Records from a data source

++++++++++++++++++++

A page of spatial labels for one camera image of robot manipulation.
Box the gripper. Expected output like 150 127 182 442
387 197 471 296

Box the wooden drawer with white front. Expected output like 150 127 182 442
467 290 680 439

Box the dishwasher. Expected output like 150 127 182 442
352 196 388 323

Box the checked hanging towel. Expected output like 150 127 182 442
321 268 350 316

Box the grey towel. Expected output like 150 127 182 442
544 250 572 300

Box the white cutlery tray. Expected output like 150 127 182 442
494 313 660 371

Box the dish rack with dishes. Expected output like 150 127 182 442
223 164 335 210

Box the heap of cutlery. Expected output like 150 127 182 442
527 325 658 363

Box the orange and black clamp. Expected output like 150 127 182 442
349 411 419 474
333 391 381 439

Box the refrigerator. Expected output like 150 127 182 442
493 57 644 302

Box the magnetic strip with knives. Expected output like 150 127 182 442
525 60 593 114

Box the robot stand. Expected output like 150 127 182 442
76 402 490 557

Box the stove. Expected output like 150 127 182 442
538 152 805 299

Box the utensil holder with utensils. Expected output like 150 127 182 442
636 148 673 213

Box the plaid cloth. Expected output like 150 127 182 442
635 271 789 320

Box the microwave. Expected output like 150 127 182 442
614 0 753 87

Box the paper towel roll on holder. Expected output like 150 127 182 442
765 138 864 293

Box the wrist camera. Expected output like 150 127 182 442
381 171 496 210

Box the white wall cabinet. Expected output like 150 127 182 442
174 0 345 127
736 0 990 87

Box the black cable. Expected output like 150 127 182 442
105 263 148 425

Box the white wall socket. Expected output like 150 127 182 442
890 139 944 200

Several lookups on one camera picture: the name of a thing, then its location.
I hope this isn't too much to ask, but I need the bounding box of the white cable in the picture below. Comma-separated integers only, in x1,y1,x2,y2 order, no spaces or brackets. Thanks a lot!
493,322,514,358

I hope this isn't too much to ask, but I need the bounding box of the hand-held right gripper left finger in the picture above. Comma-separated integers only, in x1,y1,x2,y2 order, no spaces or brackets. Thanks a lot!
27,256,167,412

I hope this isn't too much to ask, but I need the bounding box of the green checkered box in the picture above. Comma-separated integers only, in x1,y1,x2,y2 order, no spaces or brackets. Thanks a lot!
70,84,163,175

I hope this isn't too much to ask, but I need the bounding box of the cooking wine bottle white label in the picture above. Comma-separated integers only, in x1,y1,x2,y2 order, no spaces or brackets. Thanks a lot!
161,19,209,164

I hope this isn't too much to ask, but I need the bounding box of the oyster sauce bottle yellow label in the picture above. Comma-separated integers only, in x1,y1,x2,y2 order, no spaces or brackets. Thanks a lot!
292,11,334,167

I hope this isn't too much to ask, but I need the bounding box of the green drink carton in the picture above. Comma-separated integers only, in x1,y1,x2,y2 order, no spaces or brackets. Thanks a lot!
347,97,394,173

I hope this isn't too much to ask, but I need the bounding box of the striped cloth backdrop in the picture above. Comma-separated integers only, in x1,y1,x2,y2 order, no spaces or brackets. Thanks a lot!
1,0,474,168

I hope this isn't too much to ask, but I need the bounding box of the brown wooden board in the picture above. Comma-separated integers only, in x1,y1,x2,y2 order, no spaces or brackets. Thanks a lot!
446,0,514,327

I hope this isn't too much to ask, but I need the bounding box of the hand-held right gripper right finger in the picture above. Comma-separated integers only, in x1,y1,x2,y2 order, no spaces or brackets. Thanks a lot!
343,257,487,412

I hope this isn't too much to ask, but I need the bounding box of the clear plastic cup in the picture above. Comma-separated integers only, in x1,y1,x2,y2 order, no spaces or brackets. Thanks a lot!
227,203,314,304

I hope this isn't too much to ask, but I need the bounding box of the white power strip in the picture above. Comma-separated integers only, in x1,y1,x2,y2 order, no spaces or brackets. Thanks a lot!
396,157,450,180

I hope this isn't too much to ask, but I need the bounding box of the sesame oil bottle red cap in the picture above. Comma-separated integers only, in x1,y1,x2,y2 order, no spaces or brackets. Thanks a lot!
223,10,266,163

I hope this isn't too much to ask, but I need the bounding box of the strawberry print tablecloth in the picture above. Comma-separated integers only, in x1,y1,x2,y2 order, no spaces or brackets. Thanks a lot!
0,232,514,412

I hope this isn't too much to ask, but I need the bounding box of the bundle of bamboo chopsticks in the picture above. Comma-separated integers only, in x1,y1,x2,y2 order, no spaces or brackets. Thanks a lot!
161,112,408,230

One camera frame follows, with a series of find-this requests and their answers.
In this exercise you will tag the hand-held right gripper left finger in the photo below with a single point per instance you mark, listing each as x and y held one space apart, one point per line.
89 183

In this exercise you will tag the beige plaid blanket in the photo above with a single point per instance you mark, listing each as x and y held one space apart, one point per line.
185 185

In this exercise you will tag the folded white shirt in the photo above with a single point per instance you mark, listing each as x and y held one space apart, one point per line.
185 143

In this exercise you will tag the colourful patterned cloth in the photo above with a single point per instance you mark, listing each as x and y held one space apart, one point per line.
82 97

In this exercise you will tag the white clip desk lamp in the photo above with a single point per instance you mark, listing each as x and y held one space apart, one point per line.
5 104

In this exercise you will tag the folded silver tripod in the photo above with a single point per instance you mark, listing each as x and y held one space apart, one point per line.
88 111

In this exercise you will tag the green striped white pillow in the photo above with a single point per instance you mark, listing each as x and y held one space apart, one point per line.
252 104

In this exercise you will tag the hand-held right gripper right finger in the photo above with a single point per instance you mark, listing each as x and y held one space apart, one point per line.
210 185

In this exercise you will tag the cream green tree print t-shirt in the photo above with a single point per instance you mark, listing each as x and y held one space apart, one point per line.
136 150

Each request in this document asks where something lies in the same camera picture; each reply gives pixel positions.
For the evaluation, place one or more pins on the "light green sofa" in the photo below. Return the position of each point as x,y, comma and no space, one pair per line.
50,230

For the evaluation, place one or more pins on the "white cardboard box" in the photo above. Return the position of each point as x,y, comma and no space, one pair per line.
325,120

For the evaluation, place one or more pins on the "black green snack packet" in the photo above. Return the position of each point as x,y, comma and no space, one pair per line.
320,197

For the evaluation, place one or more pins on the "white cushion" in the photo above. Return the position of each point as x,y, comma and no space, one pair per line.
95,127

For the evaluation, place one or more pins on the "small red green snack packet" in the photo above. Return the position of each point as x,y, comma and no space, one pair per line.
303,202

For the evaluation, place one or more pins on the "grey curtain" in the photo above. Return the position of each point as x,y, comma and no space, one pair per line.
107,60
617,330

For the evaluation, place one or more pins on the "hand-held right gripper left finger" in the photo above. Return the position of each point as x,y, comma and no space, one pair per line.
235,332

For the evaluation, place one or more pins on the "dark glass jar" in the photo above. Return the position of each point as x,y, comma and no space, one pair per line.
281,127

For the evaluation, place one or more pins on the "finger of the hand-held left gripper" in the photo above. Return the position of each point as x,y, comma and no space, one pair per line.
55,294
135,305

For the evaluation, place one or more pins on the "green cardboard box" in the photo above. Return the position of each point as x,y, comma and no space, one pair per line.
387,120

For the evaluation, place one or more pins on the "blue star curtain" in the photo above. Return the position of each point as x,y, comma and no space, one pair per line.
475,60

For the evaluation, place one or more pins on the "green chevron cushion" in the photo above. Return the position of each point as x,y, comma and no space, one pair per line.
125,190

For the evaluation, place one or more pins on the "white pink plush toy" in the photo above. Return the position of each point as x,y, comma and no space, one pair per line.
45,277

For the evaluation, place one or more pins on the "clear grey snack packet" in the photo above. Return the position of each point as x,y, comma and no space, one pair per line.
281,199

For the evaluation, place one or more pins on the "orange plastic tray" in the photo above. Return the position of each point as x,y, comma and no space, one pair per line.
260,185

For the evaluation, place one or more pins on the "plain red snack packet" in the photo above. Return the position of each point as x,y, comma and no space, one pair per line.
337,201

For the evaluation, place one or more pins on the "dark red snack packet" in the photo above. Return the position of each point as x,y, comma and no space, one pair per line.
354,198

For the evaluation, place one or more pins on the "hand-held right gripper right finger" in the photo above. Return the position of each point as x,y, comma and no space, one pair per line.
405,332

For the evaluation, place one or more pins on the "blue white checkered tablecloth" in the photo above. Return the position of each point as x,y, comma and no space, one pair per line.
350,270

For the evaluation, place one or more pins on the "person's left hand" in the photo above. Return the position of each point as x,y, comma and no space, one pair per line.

++++++++++++++++++++

PROBLEM DESCRIPTION: Nothing but the lines from the first line of the data through the line with "Several lookups on" should be returned, exactly as they appear, both ends included.

YOUR RESPONSE:
A page of spatial labels for one camera image of robot manipulation.
Box the gripper. Expected output like 150 127 182 442
387 197 471 296

Box the wooden drawer with white front. Expected output like 150 127 182 442
467 290 680 439

Box the dishwasher. Expected output like 150 127 182 442
352 196 388 323

Box the checked hanging towel. Expected output like 150 127 182 442
321 268 350 316

Box the grey towel. Expected output like 150 127 182 442
544 250 572 300

Box the white cutlery tray. Expected output like 150 127 182 442
494 313 660 371

Box the dish rack with dishes. Expected output like 150 127 182 442
223 164 335 210

Box the heap of cutlery. Expected output like 150 127 182 442
527 325 658 363

Box the orange and black clamp. Expected output like 150 127 182 442
349 411 419 474
333 391 381 439

Box the refrigerator. Expected output like 150 127 182 442
493 57 644 302

Box the magnetic strip with knives. Expected output like 150 127 182 442
525 60 593 114

Box the robot stand. Expected output like 150 127 182 442
76 402 490 557

Box the stove. Expected output like 150 127 182 442
538 152 805 299

Box the utensil holder with utensils. Expected output like 150 127 182 442
636 148 673 213

Box the plaid cloth. Expected output like 150 127 182 442
635 271 789 320

Box the microwave. Expected output like 150 127 182 442
614 0 753 87

Box the paper towel roll on holder. Expected output like 150 127 182 442
765 138 864 293

Box the wrist camera. Expected output like 150 127 182 442
381 171 496 210

Box the white wall cabinet. Expected output like 150 127 182 442
174 0 345 127
736 0 990 87

Box the black cable. Expected output like 150 127 182 442
105 263 148 425

Box the white wall socket. Expected output like 150 127 182 442
890 139 944 200

Several lookups on one camera picture: the name of a thing, then its location.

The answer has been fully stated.